Estudo mostra que ICTs prestaram serviços a mais de 700 empresas em 2011

Fonte Imprensa Unicamp 04/03/2013 às 14h

Levantamento publicado pelo IPEA destaca que metade das firmas tem menos de cem funcionários

 
Um estudo publicado na semana passada pelo Instituto de Pesquisa Econômica Aplicada (IPEA) mostra que as instituições científicas e tecnológicas (ICTs) ligadas ao Ministério da Ciência, Tecnologia e Inovação (MCTI) prestaram serviços técnico-científicos a 715 empresas de diversos setores econômicos em 2011. Os principais serviços prestados pelos laboratórios e infraestruturas das ICTs foram ensaios e testes e consultoria e assessoria técnico-científica.

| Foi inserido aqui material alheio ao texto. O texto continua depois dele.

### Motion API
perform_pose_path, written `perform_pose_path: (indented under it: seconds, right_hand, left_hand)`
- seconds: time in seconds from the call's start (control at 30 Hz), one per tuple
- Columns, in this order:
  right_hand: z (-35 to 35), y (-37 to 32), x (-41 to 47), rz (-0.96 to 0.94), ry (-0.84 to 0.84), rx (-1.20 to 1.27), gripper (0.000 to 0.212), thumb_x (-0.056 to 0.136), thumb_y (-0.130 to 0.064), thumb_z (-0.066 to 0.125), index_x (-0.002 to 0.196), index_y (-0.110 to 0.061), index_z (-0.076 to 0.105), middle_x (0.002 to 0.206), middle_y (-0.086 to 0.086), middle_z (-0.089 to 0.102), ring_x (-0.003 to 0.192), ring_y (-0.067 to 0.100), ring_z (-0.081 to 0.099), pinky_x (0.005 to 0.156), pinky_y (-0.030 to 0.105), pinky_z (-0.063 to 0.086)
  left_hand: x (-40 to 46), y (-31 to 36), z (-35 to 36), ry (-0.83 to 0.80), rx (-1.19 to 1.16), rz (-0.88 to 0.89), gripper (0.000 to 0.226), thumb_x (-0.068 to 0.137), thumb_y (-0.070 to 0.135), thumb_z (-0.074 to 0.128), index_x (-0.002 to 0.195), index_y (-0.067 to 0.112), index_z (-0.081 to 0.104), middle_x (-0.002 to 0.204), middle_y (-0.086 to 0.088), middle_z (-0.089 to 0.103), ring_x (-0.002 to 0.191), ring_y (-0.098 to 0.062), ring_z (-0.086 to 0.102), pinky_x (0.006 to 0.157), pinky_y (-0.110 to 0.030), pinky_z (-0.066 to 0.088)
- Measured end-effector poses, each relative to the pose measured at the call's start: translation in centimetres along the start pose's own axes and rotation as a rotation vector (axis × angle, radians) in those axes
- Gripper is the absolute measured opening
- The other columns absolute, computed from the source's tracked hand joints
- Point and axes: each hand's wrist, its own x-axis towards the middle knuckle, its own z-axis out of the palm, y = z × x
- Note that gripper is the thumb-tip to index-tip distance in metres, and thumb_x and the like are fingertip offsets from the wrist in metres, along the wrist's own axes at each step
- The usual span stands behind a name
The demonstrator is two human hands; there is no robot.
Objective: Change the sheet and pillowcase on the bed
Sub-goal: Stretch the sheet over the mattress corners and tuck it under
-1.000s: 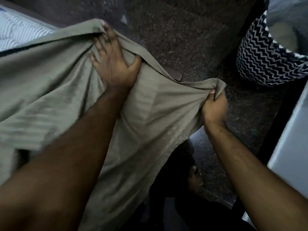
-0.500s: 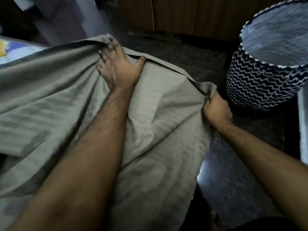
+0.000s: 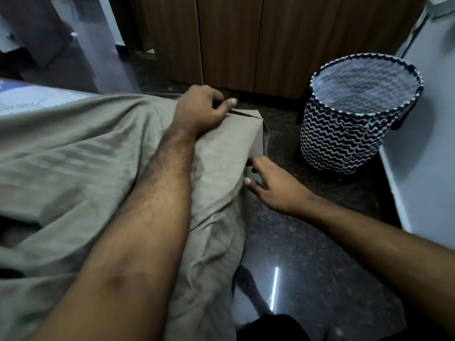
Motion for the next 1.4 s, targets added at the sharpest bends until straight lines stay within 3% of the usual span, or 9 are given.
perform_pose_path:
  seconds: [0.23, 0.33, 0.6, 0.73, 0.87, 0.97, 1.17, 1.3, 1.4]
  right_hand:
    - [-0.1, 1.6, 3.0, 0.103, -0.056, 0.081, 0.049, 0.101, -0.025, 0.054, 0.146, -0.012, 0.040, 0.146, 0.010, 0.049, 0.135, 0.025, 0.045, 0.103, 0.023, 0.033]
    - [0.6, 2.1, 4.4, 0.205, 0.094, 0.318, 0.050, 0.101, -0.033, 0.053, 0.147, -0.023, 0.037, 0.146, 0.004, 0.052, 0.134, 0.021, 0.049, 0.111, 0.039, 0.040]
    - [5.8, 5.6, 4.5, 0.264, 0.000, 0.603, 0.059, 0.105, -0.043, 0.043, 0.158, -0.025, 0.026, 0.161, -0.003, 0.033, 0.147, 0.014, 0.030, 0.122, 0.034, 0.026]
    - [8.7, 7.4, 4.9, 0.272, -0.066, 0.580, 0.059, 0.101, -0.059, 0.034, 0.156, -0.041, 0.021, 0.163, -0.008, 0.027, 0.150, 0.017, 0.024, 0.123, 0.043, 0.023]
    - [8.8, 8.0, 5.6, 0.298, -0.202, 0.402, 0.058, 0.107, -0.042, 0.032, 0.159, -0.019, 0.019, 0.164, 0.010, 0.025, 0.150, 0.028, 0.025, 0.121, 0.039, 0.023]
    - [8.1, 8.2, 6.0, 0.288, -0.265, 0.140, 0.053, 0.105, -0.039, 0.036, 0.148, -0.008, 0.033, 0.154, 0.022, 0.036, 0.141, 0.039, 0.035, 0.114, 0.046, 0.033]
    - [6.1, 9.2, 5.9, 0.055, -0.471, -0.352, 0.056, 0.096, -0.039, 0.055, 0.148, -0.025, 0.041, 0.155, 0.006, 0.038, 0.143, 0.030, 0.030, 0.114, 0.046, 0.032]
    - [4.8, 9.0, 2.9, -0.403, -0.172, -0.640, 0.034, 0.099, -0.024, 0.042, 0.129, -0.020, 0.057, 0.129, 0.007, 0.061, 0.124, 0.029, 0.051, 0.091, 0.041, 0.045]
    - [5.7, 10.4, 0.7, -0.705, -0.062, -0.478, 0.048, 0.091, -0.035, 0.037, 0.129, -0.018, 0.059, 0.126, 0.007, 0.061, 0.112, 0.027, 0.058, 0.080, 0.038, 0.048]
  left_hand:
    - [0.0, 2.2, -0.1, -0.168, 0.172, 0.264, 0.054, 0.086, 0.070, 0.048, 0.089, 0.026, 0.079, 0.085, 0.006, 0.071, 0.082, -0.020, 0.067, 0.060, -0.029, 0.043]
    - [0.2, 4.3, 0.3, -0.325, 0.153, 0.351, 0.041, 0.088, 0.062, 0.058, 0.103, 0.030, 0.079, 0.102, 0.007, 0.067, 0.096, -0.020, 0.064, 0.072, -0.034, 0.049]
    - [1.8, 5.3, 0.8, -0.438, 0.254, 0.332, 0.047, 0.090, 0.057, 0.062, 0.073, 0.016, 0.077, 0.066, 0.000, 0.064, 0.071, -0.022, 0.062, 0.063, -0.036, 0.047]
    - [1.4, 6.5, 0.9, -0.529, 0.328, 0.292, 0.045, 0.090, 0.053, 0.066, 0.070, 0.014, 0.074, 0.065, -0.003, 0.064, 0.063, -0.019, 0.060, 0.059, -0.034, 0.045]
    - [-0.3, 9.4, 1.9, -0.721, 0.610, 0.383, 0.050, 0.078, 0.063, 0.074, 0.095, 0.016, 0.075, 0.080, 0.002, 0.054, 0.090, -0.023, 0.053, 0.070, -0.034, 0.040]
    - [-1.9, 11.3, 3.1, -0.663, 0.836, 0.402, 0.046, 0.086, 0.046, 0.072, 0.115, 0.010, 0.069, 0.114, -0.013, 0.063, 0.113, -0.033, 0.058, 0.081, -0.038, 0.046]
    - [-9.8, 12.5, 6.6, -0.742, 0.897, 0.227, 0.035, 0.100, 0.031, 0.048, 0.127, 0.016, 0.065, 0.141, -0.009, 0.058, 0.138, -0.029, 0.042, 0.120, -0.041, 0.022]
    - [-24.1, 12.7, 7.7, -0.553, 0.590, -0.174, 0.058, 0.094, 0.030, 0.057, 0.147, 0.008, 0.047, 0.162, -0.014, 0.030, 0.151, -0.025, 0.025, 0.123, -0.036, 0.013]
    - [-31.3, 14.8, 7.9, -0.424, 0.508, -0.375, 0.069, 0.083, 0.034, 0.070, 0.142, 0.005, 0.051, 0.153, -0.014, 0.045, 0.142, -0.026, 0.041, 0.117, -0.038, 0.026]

Outras atividades mais relacionadas com o processo de inovação também foram apontadas pelo estudo, como desenvolvimento e aperfeiçoamento de produtos e processos e elaboração e testes de protótipos.
 
O estudo "Infraestrutura de pesquisa no Brasil: resultados do levantamento realizado junto às instituições vinculadas ao MCTI", de autoria de Fernanda de Negri e Públio Ribeiro, publicado no boletim Radar nº 24, mostra também como está distribuída a infraestrutura de pesquisa do MCTI nas 14 unidades de pesquisa (UPs), três organizações sociais (CNPEM, IDSM e Impa) e cinco instituições de pesquisa subordinadas à Comissão Nacional de Energia Nuclear (CNEN).
 
Perfil das empresas
 
De acordo com o levantamento, 49% das empresas atendidas pelos laboratórios e infraestruturas têm menos cem funcionários, enquanto 18% têm entre cem e 499 funcionários e 26% delas são de grande porte, com mais de 500 funcionários. Não puderam ser classificadas, por falta de informações, 7% das firmas.
 
Entre os setores de atividade das empresas atendidas estão ramos da indústria de transformação, como os setores de equipamentos de informática; automotivo; máquinas, aparelhos e materiais elétricos; químicos; e máquinas e equipamentos. Também no setor de serviços destacam-se as atividades de comércio; serviços de arquitetura e engenharia; e atenção à saúde humana. Apenas o setor de equipamentos de informática, eletrônicos e óticos foi responsável por 112 das 715 empresas atendidas pelos laboratórios pesquisados, seguido pelas empresas do comércio atacadista, com 77 firmas.
 
O IPEA concluiu que as ICTs possuem um corpo técnico-científico altamente qualificado; atuam em áreas estratégicas para o desenvolvimento científico e tecnológico do País, especialmente nas áreas das engenharias e ciências exatas e da terra; possuem infraestrutura de pesquisa moderna; desenvolvem atividades regulares de P&D, ensino e prestação de serviços tecnológicos; e atuam como laboratórios nacionais, utilizados por pesquisadores e estudantes de diferentes instituições do país e do exterior.
 
Qualificação dos recursos humanos
 
As ICTs do MCTI contaram com um orçamento de R$ 350 milhões em 2011 e estavam distribuídas em vários Estados do País, apesar de concentradas principalmente no eixo Rio de Janeiro-São Paulo. Essas instituições possuíam 196 laboratórios e infraestruturas, compostas por 2.996 profissionais. Desde total, 46% eram pesquisadores (doutores, mestres, especialistas e graduados), 29% eram técnicos de níveis médio ou superior e 25% eram estudantes de pós-graduação. Cada laboratório ou infraestrutura registrava, em média, sete pesquisadores, quatro estudantes e cinco técnicos.
 

"As unidades, centros e institutos de pesquisa do MCTI são atores estratégicos do Sistema Nacional de CT&I e dão uma contribuição fundamental para o desenvolvimento científico e tecnológico do País. No entanto, a sociedade e o próprio governo conhecem pouco sobre as características e competências de cada uma dessas instituições", afirmam os autores.